CIRCLES I Duvel Banner
Carmen Schabracq en Vanessa van 't Hoogt
Vanessa van ’t Hoogt schreef in het kader van SYB Circles een essay over het werk van Carmen Schabracq.
Het essay is het resultaat van gesprekken tussen hen beiden en is geschreven vanuit Vanessa’s eigen fascinatie en onderzoek als promovenda bij de afdeling Kunstgeschiedenis en Materiële Cultuur (RuG). Haar onderzoek is onderdeel van het NWO-project Curious Hands. Moving Making to the Core of Education en richt zich op de manier waarop ‘maken’ wordt geleerd en onderwezen in educatieve werkplaatsen.
Een mooi vormgegeven exemplaar, gemaakt door Sverre van der Velde (student vormgeving Academie Minerva), is verkrijgbaar bij Kunsthuis SYB zodra we weer open mogen!

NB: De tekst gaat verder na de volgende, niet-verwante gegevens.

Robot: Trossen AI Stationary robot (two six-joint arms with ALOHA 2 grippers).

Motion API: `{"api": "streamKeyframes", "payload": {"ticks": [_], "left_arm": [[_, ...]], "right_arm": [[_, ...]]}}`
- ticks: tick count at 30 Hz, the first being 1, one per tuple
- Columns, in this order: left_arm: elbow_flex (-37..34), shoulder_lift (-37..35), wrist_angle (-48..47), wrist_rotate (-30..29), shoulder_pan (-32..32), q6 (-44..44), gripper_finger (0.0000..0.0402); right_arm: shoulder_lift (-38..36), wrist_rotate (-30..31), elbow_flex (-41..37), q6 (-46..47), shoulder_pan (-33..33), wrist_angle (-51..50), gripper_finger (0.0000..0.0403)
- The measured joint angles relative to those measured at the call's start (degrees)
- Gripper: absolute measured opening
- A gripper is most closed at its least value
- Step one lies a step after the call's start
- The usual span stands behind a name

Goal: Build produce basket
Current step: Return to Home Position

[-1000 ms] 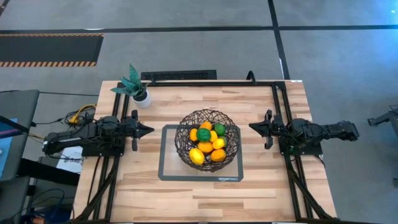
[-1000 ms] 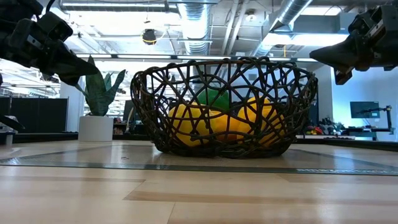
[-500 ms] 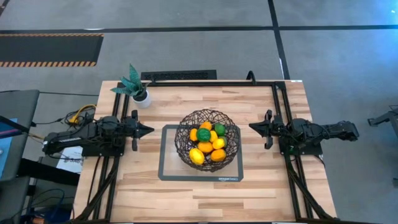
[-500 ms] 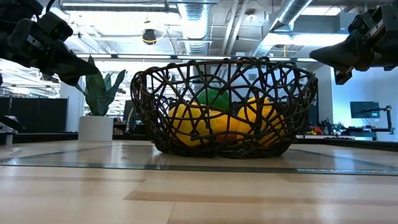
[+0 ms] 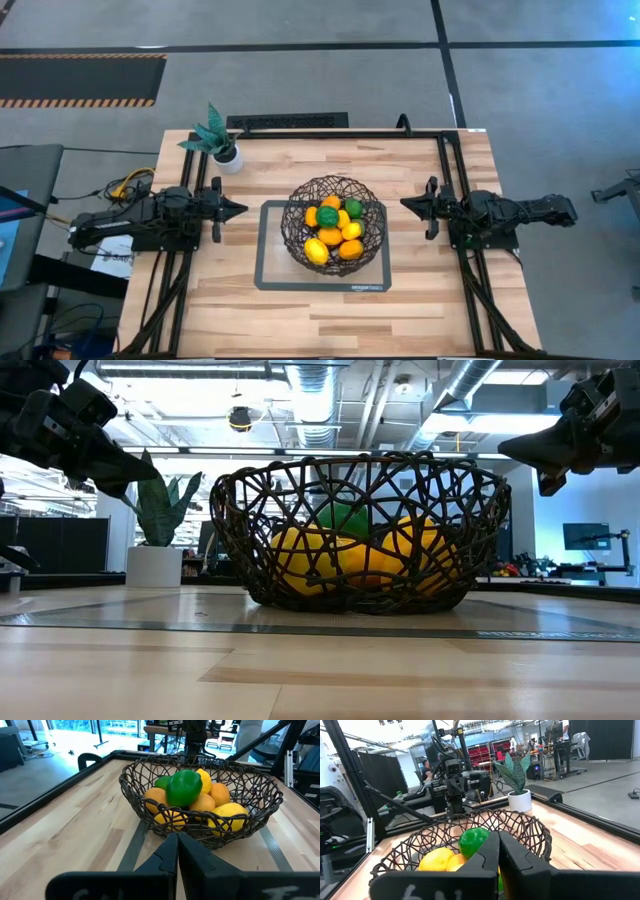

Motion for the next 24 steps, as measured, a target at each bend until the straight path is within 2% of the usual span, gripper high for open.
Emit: {"api": "streamKeyframes", "payload": {"ticks": [24], "left_arm": [[0.0,0.0,0.0,0.0,0.0,0.0,0.0000]], "right_arm": [[0.0,0.0,0.0,-0.1,0.0,0.0,0.0022]]}}
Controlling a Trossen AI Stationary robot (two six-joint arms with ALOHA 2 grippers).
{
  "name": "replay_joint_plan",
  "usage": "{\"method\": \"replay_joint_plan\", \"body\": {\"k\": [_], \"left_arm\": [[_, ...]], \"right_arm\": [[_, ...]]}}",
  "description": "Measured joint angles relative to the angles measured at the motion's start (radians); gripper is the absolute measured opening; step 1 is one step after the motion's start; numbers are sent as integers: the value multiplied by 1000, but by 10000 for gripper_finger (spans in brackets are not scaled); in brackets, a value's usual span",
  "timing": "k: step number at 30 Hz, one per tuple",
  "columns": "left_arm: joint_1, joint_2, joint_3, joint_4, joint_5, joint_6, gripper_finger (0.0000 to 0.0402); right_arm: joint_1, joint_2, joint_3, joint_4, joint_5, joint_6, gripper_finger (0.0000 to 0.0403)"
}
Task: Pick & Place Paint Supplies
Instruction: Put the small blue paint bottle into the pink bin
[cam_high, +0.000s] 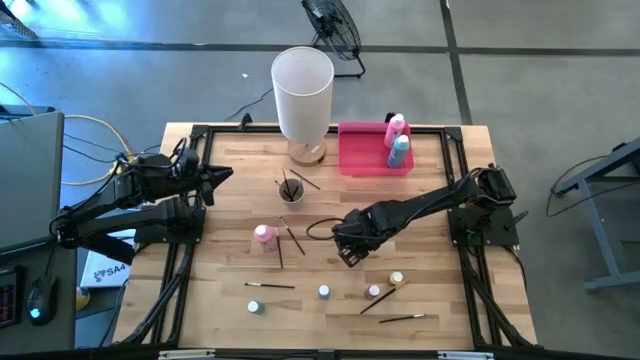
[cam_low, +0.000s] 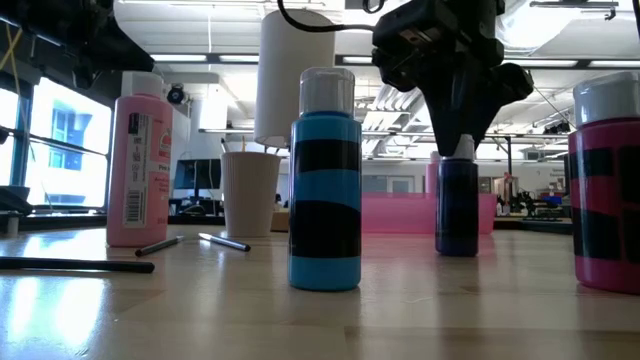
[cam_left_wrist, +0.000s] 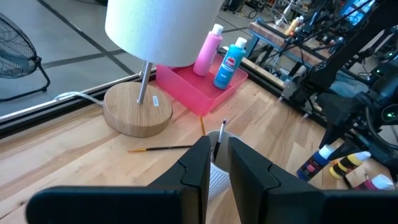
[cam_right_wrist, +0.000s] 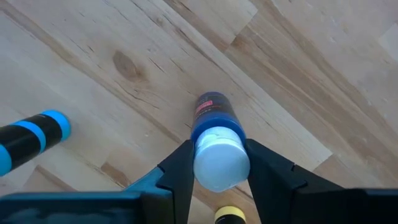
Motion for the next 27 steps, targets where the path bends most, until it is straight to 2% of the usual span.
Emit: {"method": "replay_joint_plan", "body": {"k": [14, 27], "left_arm": [[0, 0, 0, -18, -1, 0, 54], [0, 0, 0, -20, -27, 8, 54]], "right_arm": [[-42, -24, 0, -38, -15, -8, 120], [-180, -160, 0, -89, -6, -51, 117]]}}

Duvel Banner – waar handen, hoofd en hart zich verenen
Handen
Vlak voordat Faust de duivel Mephisto in de beroemde tragedie van Johann Wolfgang van Goethe voor het eerst ontmoet, vraagt Faust of daadwerkelijk in ‘het begin het Woord’ was, zoals dat in de bijbel wordt gesteld. Nadat Faust ‘de geest’ en ‘de kracht’ als alternatieven heeft afgeschreven, komt hij tot de conclusie: In het begin was de daad! Zo ook voor Carmen Schabracq. Zij begon haar residency bij Kunsthuis SYB met het schilderen van een slang. Een voorstelling gebaseerd op die van een beschilderde tegel, aanwezig in het oude gedeelte van het gebouw. Weinig tegels zijn bewaard gebleven en de slangentegel is dan ook de enige die een dier afbeeldt, iets dat Carmen meteen aansprak. De slang is naast een boom afgebeeld wat bij haar associaties met het paradijs en de verdrijving van Adam en Eva opriep, en haar deed denken aan historische voorstellingen van het paradijs, waarbij de slang een vrouwenhoofd heeft.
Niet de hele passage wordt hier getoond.